History likes to repeat itself, perhaps more so in Ningxia Hui Autonomous Region than other parts of China.
In 214 BC, China's first emperor Qinshihuang deployed military forces along the west bank of the Yellow River, including what became Ningxia.
In the following dynasties, migrants continued to arrive to drive away barbarian tribes, farm and build. Migration continued through feudal societies to modern times.
During 2011 to 2015, over 329,000 people in Ningxia left their ancestral homes to live in areas with better land, transportation and more water.
Most were from Xihaigu, a region of six counties in the south of Ningxia, historically and even internationally known for its harsh environment.
"Its bitterness and infertility is the worst under heaven," Zuo Zongtang, a Qing dynasty general said.
"Live in places where there is water and grass." This is a popular saying among farmers eager to escape environmental degradation, climate change and the shackling life of mountains after mountains.
Thus, relocation continues. According to a five-year plan for Ningxia (2016-2020), about 80,000 poverty-stricken people are expected to move.
TREES DIE, BUT PEOPLE LIVE ON
"If you move trees, they die. If you move people, they live on," An Yanlong, a Xihaigu farmer, cited the common saying. He just bought a new home in the suburbs of regional capital Yinchuan, five hours of drive away.
An's old home in Xiangwafu village was spacious cave house. "The bad thing about it is inconvenience. To buy salt or soap, I had to walk five kilometers to the nearest shop," he said.
An spent 12,800 yuan (1,969 U.S. dollars) in 2014 on a 54-square-meter apartment in Binhejiayuan, now home to 16,800 migrants. "I had to build a kitchen and a room for my parents in the yard, It is crowded here," he said.
An's new job keeps him from worrying over the troubles of a small house. Working a raspberry farm, his monthly salary of 3,600 yuan is more than he had hoped for. Raspberries is a trendy but costly topping for cake fans. One small box, containing 20 berries, can sell for 20 yuan at a Beijing fruit market.
"My kids can go to play in the city on weekends and, it is convenient for my parents to go to hospitals, so it is not too bad," said An, 44 years old.

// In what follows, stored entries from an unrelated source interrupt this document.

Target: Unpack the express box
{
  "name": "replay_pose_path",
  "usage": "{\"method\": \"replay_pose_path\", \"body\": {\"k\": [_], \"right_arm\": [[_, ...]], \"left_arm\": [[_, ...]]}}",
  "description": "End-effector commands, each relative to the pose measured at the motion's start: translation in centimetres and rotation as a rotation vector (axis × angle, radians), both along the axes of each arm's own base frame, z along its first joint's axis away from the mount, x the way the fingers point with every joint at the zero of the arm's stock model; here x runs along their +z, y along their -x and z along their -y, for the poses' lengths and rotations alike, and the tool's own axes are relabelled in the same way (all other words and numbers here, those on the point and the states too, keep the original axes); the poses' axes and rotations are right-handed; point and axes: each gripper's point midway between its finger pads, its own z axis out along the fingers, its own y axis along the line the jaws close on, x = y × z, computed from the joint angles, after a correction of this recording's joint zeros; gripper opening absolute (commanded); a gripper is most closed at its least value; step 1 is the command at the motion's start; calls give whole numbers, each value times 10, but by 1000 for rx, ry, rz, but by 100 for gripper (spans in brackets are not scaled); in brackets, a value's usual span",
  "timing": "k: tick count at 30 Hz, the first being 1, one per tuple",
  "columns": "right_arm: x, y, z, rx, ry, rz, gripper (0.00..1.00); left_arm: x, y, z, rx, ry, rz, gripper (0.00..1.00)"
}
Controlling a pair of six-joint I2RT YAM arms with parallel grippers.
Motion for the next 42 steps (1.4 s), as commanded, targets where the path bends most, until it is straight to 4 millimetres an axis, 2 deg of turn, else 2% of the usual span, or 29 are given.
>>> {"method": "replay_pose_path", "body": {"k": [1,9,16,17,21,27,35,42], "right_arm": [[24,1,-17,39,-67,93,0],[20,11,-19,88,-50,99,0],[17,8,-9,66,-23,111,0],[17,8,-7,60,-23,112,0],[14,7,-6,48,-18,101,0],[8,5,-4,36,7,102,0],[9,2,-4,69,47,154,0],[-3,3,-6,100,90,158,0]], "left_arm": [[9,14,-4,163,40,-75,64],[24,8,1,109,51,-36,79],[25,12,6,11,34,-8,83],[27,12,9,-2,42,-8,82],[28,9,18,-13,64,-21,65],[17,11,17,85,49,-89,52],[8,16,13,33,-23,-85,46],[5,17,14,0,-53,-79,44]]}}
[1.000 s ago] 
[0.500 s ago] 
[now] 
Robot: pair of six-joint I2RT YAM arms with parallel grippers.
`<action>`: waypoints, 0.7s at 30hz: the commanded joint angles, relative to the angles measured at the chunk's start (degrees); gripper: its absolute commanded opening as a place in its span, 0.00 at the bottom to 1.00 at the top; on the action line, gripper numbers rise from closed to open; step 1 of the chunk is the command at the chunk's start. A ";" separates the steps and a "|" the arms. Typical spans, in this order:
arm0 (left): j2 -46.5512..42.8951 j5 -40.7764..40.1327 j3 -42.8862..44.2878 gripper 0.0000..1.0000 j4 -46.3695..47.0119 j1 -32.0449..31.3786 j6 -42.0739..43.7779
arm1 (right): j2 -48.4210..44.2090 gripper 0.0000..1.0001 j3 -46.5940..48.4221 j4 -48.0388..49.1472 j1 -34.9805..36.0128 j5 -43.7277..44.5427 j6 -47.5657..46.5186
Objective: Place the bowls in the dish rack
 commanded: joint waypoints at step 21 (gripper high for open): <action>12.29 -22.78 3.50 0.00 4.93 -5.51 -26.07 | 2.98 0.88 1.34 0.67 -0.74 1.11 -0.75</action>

Not all new migrants have desirable jobs, though.
"Moving is the first step, to get out of the poor houses. The second step is to get rich," said Hao Xifen, director of poverty relief office in Yinchuan City.
Hao is canvassing textile companies, dairies and flower growers. In Yinchuan, annual disposable income of these migrants grew from 2,300 yuan (353 U.S. dollars) in 2012 to 6,086 yuan (1,217 U.S. dollars) in 2015.
LARGEST RESETTLEMENT IN CHINA
Seventeen years ago, Hongsibao was a gigantic training ground for the military. Today, it is the largest resettlement area in China, housing 230,000 people from eight counties, of whom 62 percent are ethnic Hui.
Ma Rong, 27-year-old Hui woman, came to live at Hongsibao in 2002. She left for college and came back to work at the Ningxia Immigration Museum in Hongsibao.
"Migration goes back to Qin dynasty, and there are many types of it, but the moving never stopped," she told visitors. "There is organized resettlement by governments and there are voluntary relocations."
Yan Shenglong was one of the voluntary migrants. His village was not listed for relocation.
"Back at the old home, there was no road, no tap water, only one hill to climb after another. Who would want to stay there?" Yan asked.
The farmer in his fifties considers himself visionary. In 2003, he spent all his savings -- 7,000 yuan -- on a parcel of land for farming. "There used to be 300 people in my village, now only 60 remain, mostly old men," he said.
Uprooting is not easy. It took Yan four years to earn enough money to build a two-room house. "I had no money left. I had to earn brick by brick," he said.